When I was in grade three I noticed that the children around me sang with a subtle British accent. This was strange because none of us had British accents otherwise, but somehow, when we sang in music class, our vowels would warp until we became distinctly...British.
I was probably sensitized to this because I was listening to Pink Floyd's "The Wall" at the time, which contains that "Hey teacher" children's chorus on "Another Brick in the Wall." THOSE kids sounded British too, but they actually WERE British, and I'd somehow picked up on the fact that when WE sang, WE sounded like THEM.
Around this time my father started insisting that us Southern Ontario people didn't HAVE accents; he believed -- and still believes -- that we have become the lowest common denominator of English speech, a mix of all possible accents together until we don't HAVE one anymore. He justifies this by claiming that when people sing they always sound like US, and therefore singing must somehow REMOVE accents, resulting (I suppose) in some sort of pure, undiluted English.

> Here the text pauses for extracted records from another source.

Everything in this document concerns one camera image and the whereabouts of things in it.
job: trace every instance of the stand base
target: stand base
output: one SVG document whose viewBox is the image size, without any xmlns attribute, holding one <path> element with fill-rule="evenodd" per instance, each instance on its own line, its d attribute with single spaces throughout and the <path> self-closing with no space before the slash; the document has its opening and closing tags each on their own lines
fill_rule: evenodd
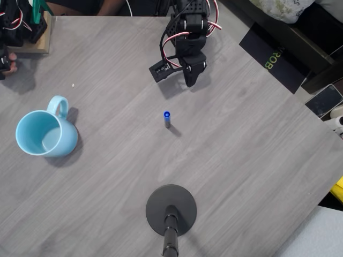
<svg viewBox="0 0 343 257">
<path fill-rule="evenodd" d="M 181 186 L 166 185 L 156 189 L 146 204 L 146 218 L 151 228 L 165 235 L 166 208 L 174 205 L 178 211 L 178 236 L 185 234 L 193 226 L 197 217 L 197 206 L 190 192 Z"/>
</svg>

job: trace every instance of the white wire
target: white wire
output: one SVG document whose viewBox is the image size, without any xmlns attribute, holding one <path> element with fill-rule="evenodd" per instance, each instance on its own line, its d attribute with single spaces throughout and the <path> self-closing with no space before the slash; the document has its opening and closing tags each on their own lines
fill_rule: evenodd
<svg viewBox="0 0 343 257">
<path fill-rule="evenodd" d="M 129 10 L 130 10 L 130 14 L 131 14 L 131 17 L 132 17 L 133 15 L 132 15 L 132 11 L 131 11 L 131 6 L 129 4 L 129 0 L 126 0 L 126 3 L 128 4 Z"/>
<path fill-rule="evenodd" d="M 7 29 L 7 30 L 9 30 L 9 31 L 12 31 L 12 30 L 15 30 L 15 29 L 17 29 L 17 28 L 19 28 L 20 27 L 20 25 L 21 25 L 21 23 L 22 23 L 22 21 L 23 21 L 23 12 L 21 11 L 21 9 L 20 9 L 20 7 L 19 7 L 19 5 L 18 5 L 18 0 L 16 0 L 16 3 L 17 3 L 17 7 L 18 7 L 18 9 L 19 9 L 19 11 L 20 11 L 20 22 L 19 22 L 19 24 L 16 26 L 16 27 L 14 27 L 14 28 L 3 28 L 3 29 Z"/>
<path fill-rule="evenodd" d="M 218 4 L 217 4 L 216 0 L 213 0 L 213 3 L 214 3 L 214 6 L 215 6 L 215 23 L 218 24 L 218 20 L 219 20 L 219 8 L 218 8 Z M 215 26 L 210 25 L 210 26 L 209 26 L 210 33 L 208 33 L 208 34 L 206 35 L 206 37 L 211 36 L 211 34 L 214 32 L 214 29 L 215 29 Z"/>
<path fill-rule="evenodd" d="M 167 38 L 167 39 L 165 40 L 165 42 L 163 43 L 163 45 L 162 45 L 163 55 L 165 56 L 166 61 L 169 62 L 169 63 L 171 63 L 171 64 L 173 64 L 175 67 L 178 67 L 178 68 L 181 68 L 181 66 L 179 66 L 179 65 L 176 64 L 176 63 L 173 63 L 171 60 L 169 60 L 169 59 L 167 58 L 166 52 L 165 52 L 165 50 L 164 50 L 164 47 L 165 47 L 165 44 L 166 44 L 169 40 L 171 40 L 171 39 L 173 39 L 173 38 L 175 38 L 175 37 L 177 37 L 177 36 L 181 36 L 181 35 L 189 35 L 189 32 L 180 32 L 180 33 L 177 33 L 177 34 L 175 34 L 175 35 L 173 35 L 173 36 Z"/>
</svg>

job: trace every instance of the mug
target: mug
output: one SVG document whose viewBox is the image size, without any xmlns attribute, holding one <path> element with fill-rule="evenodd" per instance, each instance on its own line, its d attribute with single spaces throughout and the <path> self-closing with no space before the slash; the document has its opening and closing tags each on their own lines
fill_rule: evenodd
<svg viewBox="0 0 343 257">
<path fill-rule="evenodd" d="M 44 157 L 60 157 L 71 153 L 77 143 L 78 133 L 66 120 L 68 101 L 56 95 L 46 111 L 32 111 L 17 125 L 16 140 L 24 152 Z"/>
</svg>

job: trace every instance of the small cylinder
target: small cylinder
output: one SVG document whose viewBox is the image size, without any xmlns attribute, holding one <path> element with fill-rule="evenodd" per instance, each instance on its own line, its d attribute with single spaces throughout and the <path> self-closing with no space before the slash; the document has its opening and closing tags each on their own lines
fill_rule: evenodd
<svg viewBox="0 0 343 257">
<path fill-rule="evenodd" d="M 163 113 L 163 117 L 165 119 L 165 126 L 166 126 L 166 128 L 167 129 L 170 128 L 170 112 L 169 111 L 165 111 Z"/>
</svg>

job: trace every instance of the robotic arm
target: robotic arm
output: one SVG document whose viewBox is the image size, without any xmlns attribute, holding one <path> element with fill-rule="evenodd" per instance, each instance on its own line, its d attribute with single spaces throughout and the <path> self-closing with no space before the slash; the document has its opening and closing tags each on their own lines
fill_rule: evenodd
<svg viewBox="0 0 343 257">
<path fill-rule="evenodd" d="M 218 21 L 218 6 L 216 1 L 216 22 Z M 215 27 L 220 26 L 208 21 L 210 5 L 205 0 L 176 0 L 176 10 L 171 15 L 169 24 L 164 31 L 160 51 L 162 60 L 149 68 L 156 82 L 167 78 L 174 72 L 183 71 L 186 85 L 192 87 L 200 73 L 206 69 L 206 56 L 201 49 L 206 44 L 206 38 Z M 162 43 L 165 35 L 168 39 Z M 171 41 L 175 47 L 175 55 L 167 57 L 163 47 Z M 178 59 L 179 65 L 172 62 Z"/>
</svg>

As a child I could never put my objections to this theory into words, but now I suspect that my father was analyzing a certain subset of music, probably bands subsequent to the British Invasion. And it's true, when you listen to bands from England during that period -- Led Zeppelin, say -- many of them DON'T sound British.
But something I realized while listening to my classmates sing was that singing is not something "pure" that releases us from our speech patterns...at the very least it is just another type of affectation. If Julie Andrews could sing in a Cockney accent during "My Fair Lady" even though she wasn't actually British, it's obvious that a British singer could sound North American in exactly the same way...which stands to reason, considering many of those British Invasion bands were emulating American blues and skiffle musicians, and many of them craved acceptance on the Billboard charts.
If you listen to a British band that is NOT trying to be self-consciously American, however, you hear a very thick accent. It might not sound EXACTLY regional -- because, as I said, singing involves affectation and imitation just as much as any other activity does -- but a band like "The Pipettes" certainly doesn't sound like they come from Southern Ontario, that's for sure.
None of this explains why us little Canadian kids sounded British when we sang, however, but I've noticed that it isn't just children who do this...a subset of Canadian artists sound self-consciously British when they sing. Maybe, as kids, we were imitating British new wave bands? Maybe it just seemed like the best way to sing? Or maybe there's some germ of British inflection that comes out when we let our guard down?